Thermal metamaterial (2D)#

In this example, we design a metamaterial with effective thermal conductivity

\[\begin{split}\begin{bmatrix} 0.2 & -0.05 \\ -0.05 & 0.2 \end{bmatrix}\end{split}\]

where \(\kappa_{xx} = \kappa_{yy} = 0.2 \ \text{W}\cdot\text{m}^{-1}\cdot\text{K}^{-1}\) and \(\kappa_{xy} = \kappa_{yx} = -0.05 \ \text{W}\cdot\text{m}^{-1}\cdot\text{K}^{-1}\).

The thermal conductivity along a given direction \(\hat{\mathbf{n}}\) is given by

\[\kappa(\hat{\mathbf{n}}) = \hat{\mathbf{n}}^T \kappa \hat{\mathbf{n}} = n_x^2 \kappa_{xx} + n_y^2 \kappa_{yy} + 2n_x n_y \kappa_{xy}\]

We solve the heat conduction for the directions \(\hat{\mathbf{n}}_0 = \hat{\mathbf{x}}\), \(\hat{\mathbf{n}}_1 = \hat{\mathbf{y}}\), and \(\hat{\mathbf{n}}_2 = \frac{\sqrt{2}}{2} \hat{\mathbf{x}} + \frac{\sqrt{2}}{2} \hat{\mathbf{y}}\), leading to the linear system

\[\begin{split}\begin{bmatrix} \kappa_{xx} \\ \kappa_{yy} \\ \kappa_{xy} \end{bmatrix} = \begin{bmatrix} 1 & 0 & 0 \\ 0 & 1 & 0 \\ -\frac{1}{2} & -\frac{1}{2} & 1 \end{bmatrix} \begin{bmatrix} \kappa_0 \\ \kappa_1 \\ \kappa_2 \end{bmatrix}\end{split}\]

Density-based topology optimization is performed using the three-field approach, as outlined here for thermal materials.

Notes:

We use the recently introduced subpixel smoothed projection.
We specify batch_size=3 when creating the Fourier object.
With collapse_direct=True, we use the same matrix assembly for each direction, which is more efficient. This option is only available for the direct solver.

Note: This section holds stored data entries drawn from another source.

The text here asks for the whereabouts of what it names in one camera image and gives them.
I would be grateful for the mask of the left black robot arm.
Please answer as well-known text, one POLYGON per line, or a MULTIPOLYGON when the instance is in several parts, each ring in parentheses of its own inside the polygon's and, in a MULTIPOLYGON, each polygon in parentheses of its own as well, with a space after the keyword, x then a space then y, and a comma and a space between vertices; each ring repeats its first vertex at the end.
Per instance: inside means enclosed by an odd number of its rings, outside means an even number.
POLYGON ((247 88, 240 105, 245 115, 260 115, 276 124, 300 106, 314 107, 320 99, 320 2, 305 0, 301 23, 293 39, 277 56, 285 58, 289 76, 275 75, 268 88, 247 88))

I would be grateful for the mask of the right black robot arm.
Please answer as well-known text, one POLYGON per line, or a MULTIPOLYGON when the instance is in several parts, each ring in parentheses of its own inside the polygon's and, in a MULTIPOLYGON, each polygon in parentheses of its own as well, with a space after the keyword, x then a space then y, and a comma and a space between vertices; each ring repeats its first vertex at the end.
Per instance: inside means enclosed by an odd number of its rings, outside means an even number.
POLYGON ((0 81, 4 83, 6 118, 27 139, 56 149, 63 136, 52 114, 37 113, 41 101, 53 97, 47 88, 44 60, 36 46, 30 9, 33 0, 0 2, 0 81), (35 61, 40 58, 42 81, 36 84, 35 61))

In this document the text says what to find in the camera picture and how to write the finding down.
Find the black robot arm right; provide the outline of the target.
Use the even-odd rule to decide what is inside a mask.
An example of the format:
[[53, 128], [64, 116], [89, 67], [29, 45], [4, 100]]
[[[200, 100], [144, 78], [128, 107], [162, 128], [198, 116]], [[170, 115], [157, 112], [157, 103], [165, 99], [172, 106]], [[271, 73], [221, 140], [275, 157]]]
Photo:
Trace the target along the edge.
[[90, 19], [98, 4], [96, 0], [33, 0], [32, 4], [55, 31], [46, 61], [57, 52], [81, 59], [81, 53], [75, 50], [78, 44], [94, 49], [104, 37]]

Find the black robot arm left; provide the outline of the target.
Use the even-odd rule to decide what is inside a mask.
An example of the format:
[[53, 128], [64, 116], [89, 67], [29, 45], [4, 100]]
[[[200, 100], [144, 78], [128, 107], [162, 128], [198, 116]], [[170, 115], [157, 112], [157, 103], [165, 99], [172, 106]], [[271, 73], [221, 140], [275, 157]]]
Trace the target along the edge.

from matinverse import Geometry2D,BoundaryConditions,Fourier
from matinverse.projection import projection
from matinverse import Movie2D,Plot2D
from matinverse.filtering import Conic2D
from matinverse.optimizer import MMA,State
from jax import numpy as jnp
from functools import partial

import jax

L = 10
size = [L,L]
N = 100
grid = [N,N]

geo = Geometry2D(grid,size,periodic=[True,True]) #

Ainv = jnp.array([[1,0,0],[0,1,0],[-0.5,-0.5,1]])
phi = jnp.array([0,jnp.pi/2,jnp.pi/4])
directions = jnp.array([jnp.cos(phi),jnp.sin(phi)]).T


bcs = BoundaryConditions(geo)
bcs.periodic('x',lambda batch,space,t:directions[batch,0])
bcs.periodic('y',lambda batch,space,t:directions[batch,1])

kappa_bulk = jnp.eye(2)
kd         = jnp.array([0.2,0.3,-0.05])

delta = 1e-12

R                  = L/10
filtering          = Conic2D(geo,R)

def transform(x,beta):

  x = filtering(x)

  return projection(x,beta=beta,resolution=N/L)


@jax.jit
def objective(rho,beta):

  rho = transform(rho,beta)

  rho = delta + rho*(1-delta)

  kappa_map = lambda batch,space,temp,t: kappa_bulk*rho[space]

  out = Fourier(geo,bcs,kappa_map,batch_size=3,linear_solver='direct',collapse_direct='True')[0]

  out['projected_rho'] = rho

  kappa_effective = jnp.matmul(Ainv,out['kappa_effective'])

  g = jnp.linalg.norm(kappa_effective-kd)

  return g,({'kappa':kappa_effective},out)


betas = [8,16,jnp.inf]
maxiter = [20,20,40]

state = State()

x =  jax.random.uniform(jax.random.PRNGKey(1), N**2)

for k,beta in enumerate(betas):
   print(beta)

   x= MMA(   partial(objective,beta=beta), \
          x0=x,\
          state = state,\
          nDOFs = N**2,\
          maxiter=maxiter[k])

J = jnp.linalg.norm(state.aux[-1]['J'],axis=(0,2))

evolution  = jnp.array([aux['projected_rho']  for aux in state.aux])


design_mask = x.reshape(grid)
Plot2D(J,geo,design_mask = design_mask ,cmap='viridis',write=True)

Movie2D(evolution,geo,cmap='binary')